Rhoda Mabel White, “A builder of a college for women”

RMW portraitLeading up to the inauguration of Laurie L. Patton as the seventeenth president on Sunday, October 11, 2015, Special Collections & Archives will feature remarkable women from the College’s history in eight temporary exhibits spread across campus. Rhoda Mabel White can be found in Sunderland and Ross Fireplace Lounge, now through October 5th.

Rhoda Mabel White graduated from the University of Wisconsin in 1906. As a doctoral fellow in Sociology at the University of Wisconsin, Rhoda Mabel White became Middlebury’s first Dean of Women and simultaneously its first woman faculty member in 1909. She served as Assistant Professor of Sociology and Dean of Women until 1911.

In her introductory letter to President John Martin Thomas

Introductory letter from Rhoda Mabel White to President Thomas (May, 1909)
Introductory letter from Rhoda Mabel White to President John Martin Thomas (May, 1909)

she writes, “I believe I could serve your College and its young women as a ‘builder of a College for women’.” This manifested both in her support of female students and in the physical makeup of our campus when, at the president’s invitation, White consulted with architect W. Nicholas Albertson to design the interior layout of Perasons Hall. Erected in 1911, Pearsons became the first building designed exclusively for women.

 

She demonstrated her self-proclaimed “unbounded enthusiasm for the higher education of women” in her contributions to the American Association of University Women, constantly striving for the advancement of women in higher education.

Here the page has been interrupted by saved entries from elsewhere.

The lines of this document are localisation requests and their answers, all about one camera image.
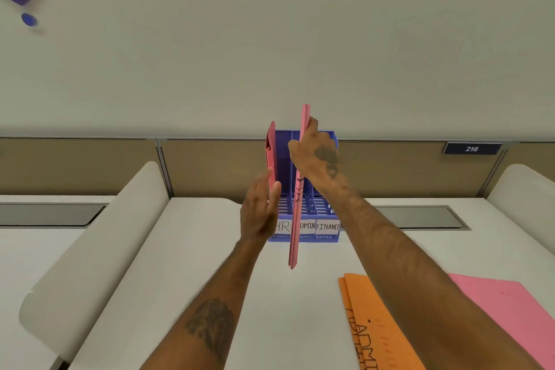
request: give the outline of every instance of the tattoo
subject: tattoo
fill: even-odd
[[[202,303],[185,328],[197,334],[223,365],[232,345],[235,321],[231,310],[217,298]]]
[[[339,173],[339,156],[335,149],[320,145],[314,150],[314,155],[319,160],[327,162],[326,172],[329,177],[334,178],[337,176],[337,173]]]

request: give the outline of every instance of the forearm
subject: forearm
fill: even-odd
[[[366,273],[427,368],[497,368],[504,363],[510,363],[506,368],[539,368],[342,174],[317,189],[337,213]]]
[[[221,370],[263,244],[238,242],[142,370]]]

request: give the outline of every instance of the blue pushpin
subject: blue pushpin
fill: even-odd
[[[21,14],[21,19],[23,20],[23,23],[27,26],[35,27],[38,25],[37,18],[35,18],[31,14]]]

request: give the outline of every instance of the person's left hand
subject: person's left hand
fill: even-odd
[[[276,181],[268,200],[268,177],[271,169],[257,176],[241,206],[241,241],[255,242],[260,248],[276,231],[281,183]]]

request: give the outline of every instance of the white paper label
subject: white paper label
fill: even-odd
[[[315,219],[301,219],[300,234],[314,234],[316,232]]]
[[[290,219],[278,219],[276,225],[276,234],[291,234],[293,221]]]
[[[316,222],[316,234],[338,234],[341,228],[338,219],[318,219]]]

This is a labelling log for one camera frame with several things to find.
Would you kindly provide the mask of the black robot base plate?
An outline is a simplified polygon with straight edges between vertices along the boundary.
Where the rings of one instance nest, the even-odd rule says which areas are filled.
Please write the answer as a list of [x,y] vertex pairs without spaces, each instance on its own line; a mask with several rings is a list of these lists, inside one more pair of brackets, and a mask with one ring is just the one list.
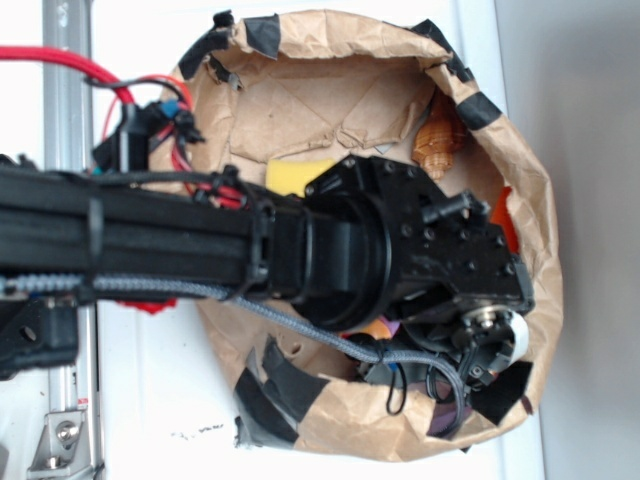
[[30,299],[1,302],[1,380],[37,368],[71,365],[79,350],[75,306]]

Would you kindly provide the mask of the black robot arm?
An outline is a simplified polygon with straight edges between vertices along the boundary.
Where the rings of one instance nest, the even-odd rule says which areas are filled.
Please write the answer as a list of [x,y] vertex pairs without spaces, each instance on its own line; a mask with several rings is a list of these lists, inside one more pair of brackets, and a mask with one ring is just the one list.
[[281,196],[220,173],[1,170],[1,294],[285,301],[314,326],[401,322],[456,365],[535,304],[526,266],[471,192],[350,156]]

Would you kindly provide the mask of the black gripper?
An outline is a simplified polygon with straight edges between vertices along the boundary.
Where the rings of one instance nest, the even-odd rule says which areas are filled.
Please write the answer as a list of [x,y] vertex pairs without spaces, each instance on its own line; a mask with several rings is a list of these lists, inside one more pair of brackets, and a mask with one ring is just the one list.
[[471,192],[449,196],[417,167],[350,156],[307,186],[304,205],[313,220],[304,315],[314,325],[397,321],[475,390],[524,356],[531,279]]

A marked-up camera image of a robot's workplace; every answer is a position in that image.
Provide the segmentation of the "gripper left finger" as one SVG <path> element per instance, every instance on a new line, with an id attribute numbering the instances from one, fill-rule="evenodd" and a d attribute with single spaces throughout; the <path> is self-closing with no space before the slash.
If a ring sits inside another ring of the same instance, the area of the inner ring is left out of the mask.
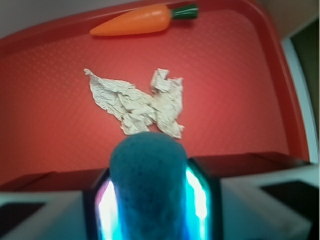
<path id="1" fill-rule="evenodd" d="M 89 170 L 82 196 L 87 239 L 121 240 L 121 223 L 110 170 Z"/>

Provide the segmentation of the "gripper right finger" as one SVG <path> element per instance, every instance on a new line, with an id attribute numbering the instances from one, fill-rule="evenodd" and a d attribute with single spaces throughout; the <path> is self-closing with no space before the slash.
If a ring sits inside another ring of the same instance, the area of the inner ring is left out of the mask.
<path id="1" fill-rule="evenodd" d="M 221 188 L 196 158 L 186 168 L 185 229 L 188 240 L 222 238 Z"/>

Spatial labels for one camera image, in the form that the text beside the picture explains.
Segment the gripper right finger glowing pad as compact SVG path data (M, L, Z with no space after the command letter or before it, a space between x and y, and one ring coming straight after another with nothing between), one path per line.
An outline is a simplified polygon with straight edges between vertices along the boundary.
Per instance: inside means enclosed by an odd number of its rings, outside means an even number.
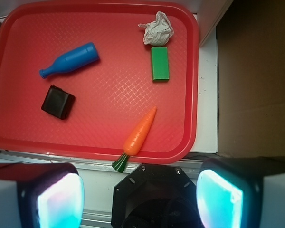
M206 228L285 228L285 157L209 158L196 199Z

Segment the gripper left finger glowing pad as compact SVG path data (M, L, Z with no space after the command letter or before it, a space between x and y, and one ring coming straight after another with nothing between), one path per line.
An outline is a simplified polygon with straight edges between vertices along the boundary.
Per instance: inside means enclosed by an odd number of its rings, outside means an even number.
M70 163L0 163L0 228L78 228L84 195Z

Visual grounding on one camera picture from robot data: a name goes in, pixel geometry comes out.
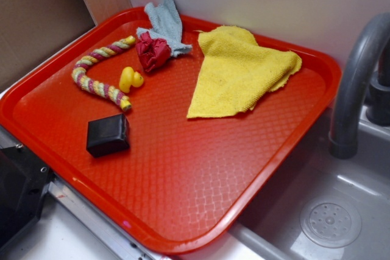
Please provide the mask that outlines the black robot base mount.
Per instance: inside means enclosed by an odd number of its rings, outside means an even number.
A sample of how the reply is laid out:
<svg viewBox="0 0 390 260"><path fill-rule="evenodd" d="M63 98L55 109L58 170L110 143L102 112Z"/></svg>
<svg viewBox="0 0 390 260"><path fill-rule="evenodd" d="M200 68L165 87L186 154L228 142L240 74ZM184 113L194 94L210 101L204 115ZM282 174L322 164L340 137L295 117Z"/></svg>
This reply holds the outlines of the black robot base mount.
<svg viewBox="0 0 390 260"><path fill-rule="evenodd" d="M52 176L23 144L1 149L1 251L40 220Z"/></svg>

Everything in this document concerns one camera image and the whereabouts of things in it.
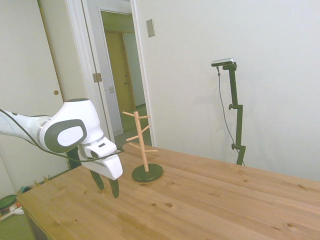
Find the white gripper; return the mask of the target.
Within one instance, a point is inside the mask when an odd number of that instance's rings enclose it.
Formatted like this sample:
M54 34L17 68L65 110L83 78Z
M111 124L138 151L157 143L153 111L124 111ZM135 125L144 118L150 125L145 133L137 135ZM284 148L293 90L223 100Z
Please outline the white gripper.
M117 179L122 176L123 168L118 155L90 162L82 162L81 164L85 168L90 169L90 174L101 191L105 189L105 186L100 175L109 178L108 181L111 186L113 197L115 199L119 197L120 188Z

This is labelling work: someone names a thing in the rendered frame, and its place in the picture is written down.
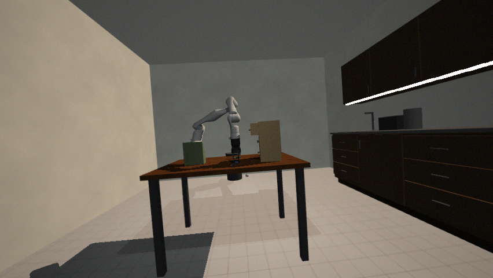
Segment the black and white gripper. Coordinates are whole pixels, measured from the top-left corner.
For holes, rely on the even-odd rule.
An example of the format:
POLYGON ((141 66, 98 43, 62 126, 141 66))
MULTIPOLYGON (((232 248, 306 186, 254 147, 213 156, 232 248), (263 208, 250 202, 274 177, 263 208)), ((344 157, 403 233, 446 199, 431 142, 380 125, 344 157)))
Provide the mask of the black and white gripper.
POLYGON ((233 154, 233 160, 234 160, 234 153, 238 153, 238 160, 240 159, 240 134, 239 133, 231 133, 229 139, 231 140, 231 152, 233 154))

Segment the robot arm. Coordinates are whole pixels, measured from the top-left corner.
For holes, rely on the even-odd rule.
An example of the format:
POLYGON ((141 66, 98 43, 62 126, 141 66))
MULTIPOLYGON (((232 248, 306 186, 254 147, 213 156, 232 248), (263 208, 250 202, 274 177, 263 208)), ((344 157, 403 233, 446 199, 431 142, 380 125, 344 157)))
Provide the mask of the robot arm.
POLYGON ((226 100, 227 108, 225 109, 215 109, 212 111, 210 114, 205 116, 204 118, 198 120, 196 123, 193 124, 193 128, 195 131, 193 132, 193 137, 190 142, 200 142, 203 139, 203 134, 205 127, 202 123, 205 122, 213 122, 219 119, 221 116, 229 112, 229 115, 227 117, 227 120, 230 125, 230 132, 231 133, 239 133, 239 127, 236 125, 233 125, 232 123, 237 123, 240 121, 240 115, 236 112, 236 107, 238 103, 233 97, 229 97, 226 100), (232 102, 233 101, 233 102, 232 102), (236 114, 236 115, 233 115, 236 114), (200 131, 202 130, 202 131, 200 131))

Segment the tan wooden chest of drawers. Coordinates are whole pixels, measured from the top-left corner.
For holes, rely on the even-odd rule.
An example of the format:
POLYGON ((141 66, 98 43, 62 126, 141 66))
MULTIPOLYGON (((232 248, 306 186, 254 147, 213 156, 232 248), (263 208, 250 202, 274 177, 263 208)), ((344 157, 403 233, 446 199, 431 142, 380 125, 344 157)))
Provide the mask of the tan wooden chest of drawers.
POLYGON ((258 122, 261 162, 282 161, 279 120, 258 122))

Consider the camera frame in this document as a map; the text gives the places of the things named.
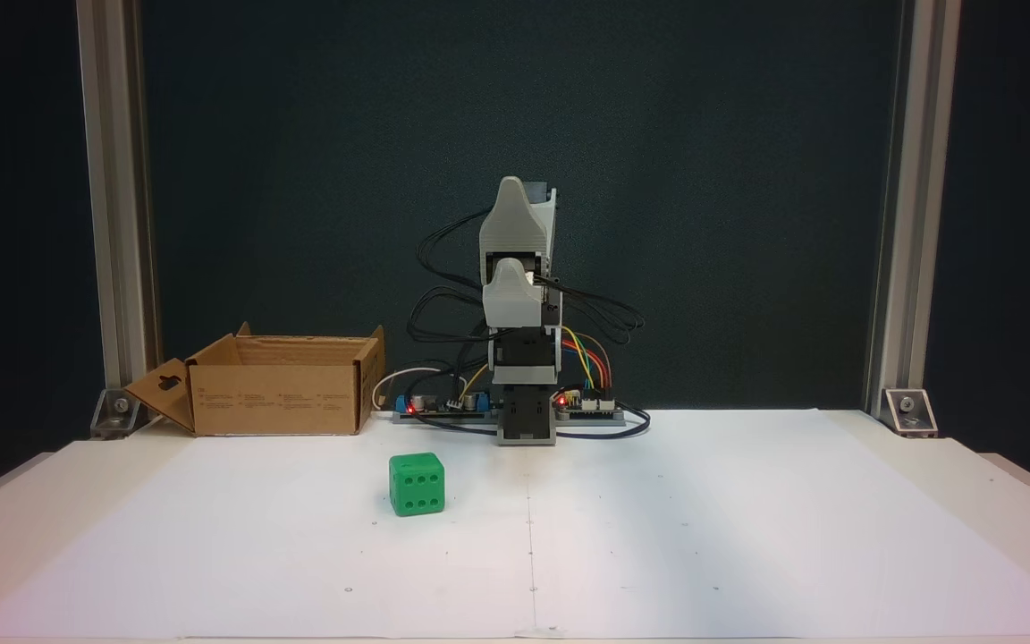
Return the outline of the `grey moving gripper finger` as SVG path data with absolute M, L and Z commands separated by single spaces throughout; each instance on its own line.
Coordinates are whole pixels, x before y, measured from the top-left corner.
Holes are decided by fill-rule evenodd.
M 528 280 L 522 261 L 497 260 L 490 281 L 483 285 L 485 321 L 490 327 L 539 327 L 543 290 Z

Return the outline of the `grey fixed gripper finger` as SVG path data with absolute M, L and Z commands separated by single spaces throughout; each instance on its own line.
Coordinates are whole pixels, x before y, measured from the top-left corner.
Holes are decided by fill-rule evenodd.
M 546 181 L 500 180 L 494 206 L 479 228 L 482 280 L 491 280 L 494 262 L 506 257 L 523 260 L 528 272 L 553 273 L 557 195 Z

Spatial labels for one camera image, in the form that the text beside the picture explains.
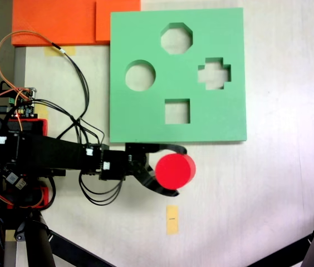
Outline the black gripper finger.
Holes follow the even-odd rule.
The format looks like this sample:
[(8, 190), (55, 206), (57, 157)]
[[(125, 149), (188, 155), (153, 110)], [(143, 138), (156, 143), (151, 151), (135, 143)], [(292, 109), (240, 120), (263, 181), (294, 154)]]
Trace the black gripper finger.
[(187, 154), (187, 149), (180, 145), (174, 144), (147, 144), (145, 145), (148, 153), (156, 153), (162, 150), (173, 151), (177, 154)]
[(176, 197), (179, 195), (177, 190), (170, 190), (162, 187), (156, 180), (155, 176), (150, 174), (148, 168), (141, 163), (136, 162), (136, 179), (147, 189), (168, 197)]

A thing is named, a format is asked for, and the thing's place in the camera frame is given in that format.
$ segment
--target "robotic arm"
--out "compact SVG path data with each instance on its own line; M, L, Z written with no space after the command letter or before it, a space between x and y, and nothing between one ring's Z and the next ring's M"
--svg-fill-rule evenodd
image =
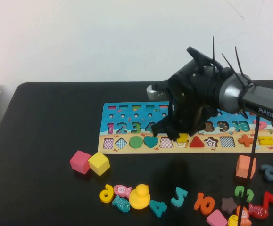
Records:
M205 128L206 121L217 116L218 109L228 113L245 111L273 122L273 89L256 86L248 76L236 73L189 47L193 59L168 80L147 87L151 101L169 100L168 115L152 126L153 135L167 133L174 141L179 133L190 136Z

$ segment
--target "wooden puzzle board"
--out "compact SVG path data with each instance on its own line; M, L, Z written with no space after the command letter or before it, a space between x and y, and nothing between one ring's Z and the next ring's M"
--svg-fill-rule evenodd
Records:
M229 114L219 111L218 116L207 121L205 130L188 137L188 142L177 143L159 134L158 141L152 148L145 143L139 148L132 148L129 141L132 137L153 136L151 125L167 115L168 102L126 102L105 103L99 133L98 151L105 154L136 153L250 153L252 144L245 147L238 140L242 135L254 137L255 115L247 112L248 119L240 114ZM271 136L273 127L268 120L260 119L259 136ZM193 139L200 139L204 147L190 147ZM273 153L273 145L256 144L257 153Z

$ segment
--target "yellow number 6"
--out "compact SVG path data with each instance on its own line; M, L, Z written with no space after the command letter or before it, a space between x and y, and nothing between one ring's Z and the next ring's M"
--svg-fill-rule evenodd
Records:
M99 198L103 203L109 203L113 198L113 194L113 187L107 184L105 190L100 192Z

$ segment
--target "rubber duck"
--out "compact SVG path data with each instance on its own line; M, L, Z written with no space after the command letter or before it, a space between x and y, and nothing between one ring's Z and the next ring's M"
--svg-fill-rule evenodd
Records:
M135 209L143 209L150 203L151 196L149 188L145 184L139 184L133 189L129 196L129 203Z

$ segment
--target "teal heart piece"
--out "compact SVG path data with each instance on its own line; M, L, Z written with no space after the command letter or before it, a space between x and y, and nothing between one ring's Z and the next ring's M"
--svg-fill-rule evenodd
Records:
M145 136L144 137L144 143L147 147L153 148L158 143L157 137L151 137L151 136Z

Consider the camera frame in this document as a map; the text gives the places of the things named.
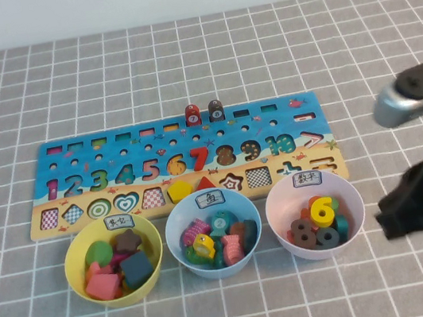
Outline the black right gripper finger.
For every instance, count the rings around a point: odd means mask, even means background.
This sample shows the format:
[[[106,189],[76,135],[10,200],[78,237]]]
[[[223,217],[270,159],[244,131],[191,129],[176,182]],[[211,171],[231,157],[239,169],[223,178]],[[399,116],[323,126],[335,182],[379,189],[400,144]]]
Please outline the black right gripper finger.
[[[422,230],[418,216],[412,215],[407,211],[394,213],[385,213],[383,211],[374,218],[381,227],[386,239],[390,241]]]
[[[399,181],[398,186],[378,202],[382,215],[399,215],[406,212],[418,211],[420,206],[415,199],[419,173],[406,172]]]

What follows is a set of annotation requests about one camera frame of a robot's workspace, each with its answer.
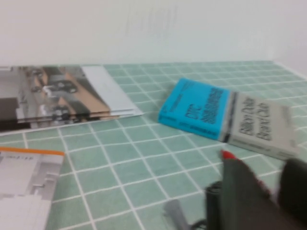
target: photo on magazine
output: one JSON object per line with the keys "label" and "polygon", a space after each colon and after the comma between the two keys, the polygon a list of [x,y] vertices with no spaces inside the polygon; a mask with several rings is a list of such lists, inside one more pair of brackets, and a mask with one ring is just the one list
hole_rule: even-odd
{"label": "photo on magazine", "polygon": [[65,121],[110,116],[110,106],[80,66],[0,68],[0,121]]}

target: billion dollar brand club book
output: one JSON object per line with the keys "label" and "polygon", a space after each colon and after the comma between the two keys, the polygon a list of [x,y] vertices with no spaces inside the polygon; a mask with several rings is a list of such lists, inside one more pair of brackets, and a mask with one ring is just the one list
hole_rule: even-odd
{"label": "billion dollar brand club book", "polygon": [[193,80],[179,80],[158,121],[281,160],[298,154],[290,107]]}
{"label": "billion dollar brand club book", "polygon": [[0,229],[44,230],[64,153],[0,147]]}

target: white wall
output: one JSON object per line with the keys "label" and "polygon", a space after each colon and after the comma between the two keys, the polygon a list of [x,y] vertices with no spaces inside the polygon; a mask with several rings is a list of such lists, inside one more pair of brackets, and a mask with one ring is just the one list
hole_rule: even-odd
{"label": "white wall", "polygon": [[278,47],[274,59],[292,71],[307,76],[307,2],[295,0],[283,15],[287,41]]}
{"label": "white wall", "polygon": [[283,14],[296,2],[5,0],[0,65],[271,59],[293,38]]}

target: stack of magazines
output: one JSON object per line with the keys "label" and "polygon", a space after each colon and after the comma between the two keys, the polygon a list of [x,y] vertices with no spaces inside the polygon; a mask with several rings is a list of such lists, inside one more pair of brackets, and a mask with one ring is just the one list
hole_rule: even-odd
{"label": "stack of magazines", "polygon": [[0,132],[142,114],[102,66],[0,68]]}

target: book
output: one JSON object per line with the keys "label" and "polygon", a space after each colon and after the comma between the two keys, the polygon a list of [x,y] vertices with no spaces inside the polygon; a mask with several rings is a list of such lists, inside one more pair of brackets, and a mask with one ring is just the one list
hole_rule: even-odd
{"label": "book", "polygon": [[179,80],[158,121],[281,160],[298,155],[289,106],[193,80]]}
{"label": "book", "polygon": [[0,229],[44,230],[64,153],[0,147]]}
{"label": "book", "polygon": [[137,107],[102,66],[0,68],[0,122],[132,115]]}

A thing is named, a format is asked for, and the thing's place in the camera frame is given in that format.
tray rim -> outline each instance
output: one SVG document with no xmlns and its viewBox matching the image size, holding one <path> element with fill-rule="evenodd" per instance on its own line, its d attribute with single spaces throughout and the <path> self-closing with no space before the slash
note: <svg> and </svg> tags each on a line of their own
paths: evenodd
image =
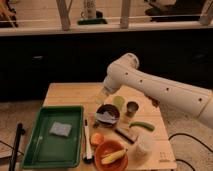
<svg viewBox="0 0 213 171">
<path fill-rule="evenodd" d="M 70 105 L 70 106 L 42 106 L 42 107 L 40 107 L 40 109 L 38 110 L 38 112 L 37 112 L 37 114 L 36 114 L 36 119 L 35 119 L 35 121 L 34 121 L 34 123 L 33 123 L 33 128 L 32 128 L 32 131 L 31 131 L 31 135 L 30 135 L 30 138 L 29 138 L 29 140 L 28 140 L 28 143 L 27 143 L 27 146 L 26 146 L 26 149 L 25 149 L 25 152 L 24 152 L 24 157 L 23 157 L 23 159 L 22 159 L 22 162 L 21 162 L 21 167 L 23 168 L 23 169 L 48 169 L 48 168 L 75 168 L 75 167 L 77 167 L 78 165 L 79 165 L 79 163 L 80 163 L 80 152 L 81 152 L 81 139 L 82 139 L 82 130 L 83 130 L 83 128 L 82 128 L 82 126 L 79 128 L 80 130 L 79 130 L 79 132 L 80 132 L 80 136 L 79 136 L 79 140 L 78 140 L 78 144 L 79 144 L 79 146 L 78 146 L 78 153 L 79 153 L 79 155 L 78 155 L 78 159 L 77 159 L 77 161 L 76 161 L 76 163 L 74 164 L 74 165 L 72 165 L 72 164 L 67 164 L 68 162 L 66 161 L 66 162 L 64 162 L 64 163 L 66 163 L 65 165 L 53 165 L 53 166 L 39 166 L 39 165 L 26 165 L 26 163 L 25 163 L 25 160 L 26 160 L 26 154 L 27 154 L 27 152 L 28 152 L 28 150 L 29 150 L 29 147 L 30 147 L 30 145 L 31 145 L 31 143 L 32 143 L 32 140 L 33 140 L 33 135 L 34 135 L 34 132 L 35 132 L 35 130 L 36 130 L 36 128 L 37 128 L 37 122 L 39 121 L 39 119 L 40 119 L 40 116 L 41 116 L 41 111 L 43 110 L 43 109 L 61 109 L 61 108 L 65 108 L 65 109 L 71 109 L 71 108 L 79 108 L 80 110 L 81 110 L 81 112 L 80 112 L 80 120 L 81 120 L 81 122 L 82 122 L 82 124 L 83 124 L 83 112 L 84 112 L 84 107 L 82 106 L 82 105 Z"/>
</svg>

power cord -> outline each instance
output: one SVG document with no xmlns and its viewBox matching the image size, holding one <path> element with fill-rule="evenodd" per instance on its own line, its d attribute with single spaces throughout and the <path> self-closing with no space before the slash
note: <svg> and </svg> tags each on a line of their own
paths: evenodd
<svg viewBox="0 0 213 171">
<path fill-rule="evenodd" d="M 196 141 L 199 142 L 201 145 L 203 145 L 204 147 L 206 147 L 211 153 L 213 153 L 213 150 L 212 150 L 209 146 L 207 146 L 205 143 L 203 143 L 202 141 L 200 141 L 198 138 L 196 138 L 196 137 L 194 137 L 194 136 L 192 136 L 192 135 L 186 134 L 186 133 L 176 133 L 176 134 L 173 134 L 173 135 L 171 135 L 171 136 L 169 137 L 169 140 L 171 140 L 173 137 L 179 136 L 179 135 L 187 136 L 187 137 L 190 137 L 190 138 L 196 140 Z M 190 163 L 188 163 L 187 161 L 185 161 L 185 160 L 183 160 L 183 159 L 176 159 L 176 161 L 185 163 L 185 164 L 188 165 L 193 171 L 195 171 L 195 168 L 194 168 Z"/>
<path fill-rule="evenodd" d="M 6 145 L 7 147 L 10 147 L 11 149 L 14 149 L 11 145 L 9 145 L 9 144 L 7 144 L 7 143 L 5 143 L 4 141 L 2 141 L 2 140 L 0 140 L 0 143 L 2 143 L 2 144 L 4 144 L 4 145 Z"/>
</svg>

white cup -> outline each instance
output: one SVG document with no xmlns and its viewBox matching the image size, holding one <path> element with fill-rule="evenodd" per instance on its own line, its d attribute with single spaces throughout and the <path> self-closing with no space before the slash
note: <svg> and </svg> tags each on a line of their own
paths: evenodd
<svg viewBox="0 0 213 171">
<path fill-rule="evenodd" d="M 154 148 L 154 139 L 147 134 L 140 134 L 135 144 L 135 159 L 139 160 L 151 154 Z"/>
</svg>

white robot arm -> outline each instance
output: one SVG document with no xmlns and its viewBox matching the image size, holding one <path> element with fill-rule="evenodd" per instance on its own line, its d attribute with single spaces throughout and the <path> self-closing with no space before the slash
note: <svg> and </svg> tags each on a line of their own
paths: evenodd
<svg viewBox="0 0 213 171">
<path fill-rule="evenodd" d="M 122 85 L 127 85 L 159 102 L 193 114 L 213 129 L 212 90 L 146 74 L 137 70 L 138 67 L 139 60 L 132 53 L 124 54 L 112 62 L 107 69 L 102 94 L 107 97 L 119 90 Z"/>
</svg>

black handle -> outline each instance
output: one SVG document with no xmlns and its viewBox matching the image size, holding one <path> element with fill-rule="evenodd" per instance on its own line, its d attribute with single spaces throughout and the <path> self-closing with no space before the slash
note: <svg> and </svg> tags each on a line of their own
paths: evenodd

Charlotte May Johnson, Class of 1901: “One girl, […] a missionary 2,000 miles into the interior of China”

In honor of the inauguration of Laurie L. Patton as the seventeenth president on Sunday, October 11, 2015, Special Collections & Archives will feature remarkable women from the College’s history in eight temporary exhibits spread across campus, now through October 5th.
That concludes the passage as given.